## Prompt
Please return each line of the listing exactly as given.

## Dataset excerpt

......

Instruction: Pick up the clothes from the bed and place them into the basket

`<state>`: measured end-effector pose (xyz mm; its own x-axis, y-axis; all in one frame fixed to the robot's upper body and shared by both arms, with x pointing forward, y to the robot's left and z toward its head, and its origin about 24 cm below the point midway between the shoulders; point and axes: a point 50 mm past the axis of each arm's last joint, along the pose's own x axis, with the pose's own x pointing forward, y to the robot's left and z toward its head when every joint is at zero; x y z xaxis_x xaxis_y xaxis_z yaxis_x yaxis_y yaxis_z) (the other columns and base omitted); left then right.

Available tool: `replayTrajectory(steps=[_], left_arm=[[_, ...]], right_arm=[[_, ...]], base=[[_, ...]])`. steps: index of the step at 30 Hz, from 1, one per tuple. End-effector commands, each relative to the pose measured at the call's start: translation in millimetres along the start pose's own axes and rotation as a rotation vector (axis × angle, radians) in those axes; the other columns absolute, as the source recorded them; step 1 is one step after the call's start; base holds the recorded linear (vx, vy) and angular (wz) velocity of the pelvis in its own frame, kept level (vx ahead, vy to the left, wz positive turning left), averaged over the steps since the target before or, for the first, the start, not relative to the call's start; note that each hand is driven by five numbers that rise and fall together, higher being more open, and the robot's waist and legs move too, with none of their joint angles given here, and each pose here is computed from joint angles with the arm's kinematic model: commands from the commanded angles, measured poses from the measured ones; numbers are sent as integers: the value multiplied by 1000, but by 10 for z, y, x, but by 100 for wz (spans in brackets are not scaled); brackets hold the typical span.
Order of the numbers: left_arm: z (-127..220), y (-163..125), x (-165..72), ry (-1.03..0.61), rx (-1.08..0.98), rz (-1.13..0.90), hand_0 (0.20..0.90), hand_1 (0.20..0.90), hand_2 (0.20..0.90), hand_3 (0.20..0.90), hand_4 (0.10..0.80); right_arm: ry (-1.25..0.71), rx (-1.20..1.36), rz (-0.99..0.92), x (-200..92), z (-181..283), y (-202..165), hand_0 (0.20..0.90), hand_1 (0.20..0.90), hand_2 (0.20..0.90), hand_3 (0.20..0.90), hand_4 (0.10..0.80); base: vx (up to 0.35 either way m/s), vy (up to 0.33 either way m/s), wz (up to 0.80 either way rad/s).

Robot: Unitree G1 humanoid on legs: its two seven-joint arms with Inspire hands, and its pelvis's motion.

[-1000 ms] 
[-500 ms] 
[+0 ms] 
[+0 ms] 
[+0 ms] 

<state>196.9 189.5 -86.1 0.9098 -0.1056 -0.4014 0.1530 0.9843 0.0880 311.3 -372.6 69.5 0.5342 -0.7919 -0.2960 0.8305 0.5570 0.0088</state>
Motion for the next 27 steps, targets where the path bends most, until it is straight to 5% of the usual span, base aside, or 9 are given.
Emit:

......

## Answer for this exercise
Instruction: Pick up the clothes from the bed and place them into the basket

`<state>`: measured end-effector pose (xyz mm; its own x-axis, y-axis; all in one frame fixed to the robot's upper body and shared by both arms, with x pointing forward, y to the robot's left and z toward its head, and its origin about 24 cm below the point midway between the shoulders; point and axes: a point 50 mm past the axis of each arm's last joint, along the pose's own x axis, with the pose's own x pointing forward, y to the robot's left and z toward its head when every joint is at zero; x y z xaxis_x xaxis_y xaxis_z yaxis_x yaxis_y yaxis_z) (the other columns and base omitted); left then right.

Available tool: `replayTrajectory(steps=[_], left_arm=[[_, ...]], right_arm=[[_, ...]], base=[[_, ...]])`. steps: index of the step at 30 Hz, from 1, one per tuple. End-effector commands, each relative to the pose measured at the call's start: translation in millimetres along the start pose's own axes and rotation as a rotation vector (axis × angle, radians) in those axes; the other columns absolute, as the source recorded them; step 1 is one step after the call's start; base holds the recorded linear (vx, vy) and angular (wz) velocity of the pelvis in its own frame, kept level (vx ahead, vy to the left, wz positive turning left), averaged over the steps since the target before or, for the first, the start, not relative to the call's start; note that each hand is driven by five numbers that rise and fall together, higher being more open, and the robot's waist and legs move too, with none of their joint angles given here, and each pose here is computed from joint angles with the arm's kinematic model: commands from the commanded angles, measured poses from the measured ones; numbers are sent as integers: the value multiplied by 1000, but by 10 for z, y, x, but by 100 for wz (spans in brackets are not scaled); brackets hold the typical span.
Order of the numbers: left_arm: z (-127..220), y (-163..125), x (-165..72), ry (-1.03..0.61), rx (-1.08..0.98), rz (-1.13..0.90), hand_0 (0.20..0.90), hand_1 (0.20..0.90), hand_2 (0.20..0.90), hand_3 (0.20..0.90), hand_4 (0.10..0.80); right_arm: ry (-1.25..0.71), rx (-1.20..1.36), rz (-0.99..0.92), x (-200..92), z (-181..283), y (-202..165), hand_0 (0.20..0.90), hand_1 (0.20..0.90), hand_2 (0.20..0.90), hand_3 (0.20..0.90), hand_4 (0.10..0.80); base: vx (up to 0.35 either way m/s), vy (up to 0.33 either way m/s), wz (up to 0.80 either way rad/s).

Robot: Unitree G1 humanoid on legs: its two seven-joint arms with Inspire hands, and its pelvis's motion.

[-1000 ms] 
[-500 ms] 
[+0 ms] 
[+0 ms] 
[+0 ms] 

<state>196.9 189.5 -86.1 0.9098 -0.1056 -0.4014 0.1530 0.9843 0.0880 311.3 -372.6 69.5 0.5342 -0.7919 -0.2960 0.8305 0.5570 0.0088</state>
Motion for the next 27 steps, targets where the path bends most, until it is straight to 5% of the usual span, base aside, or 9 are given.
Emit:

The work for this exercise is now done.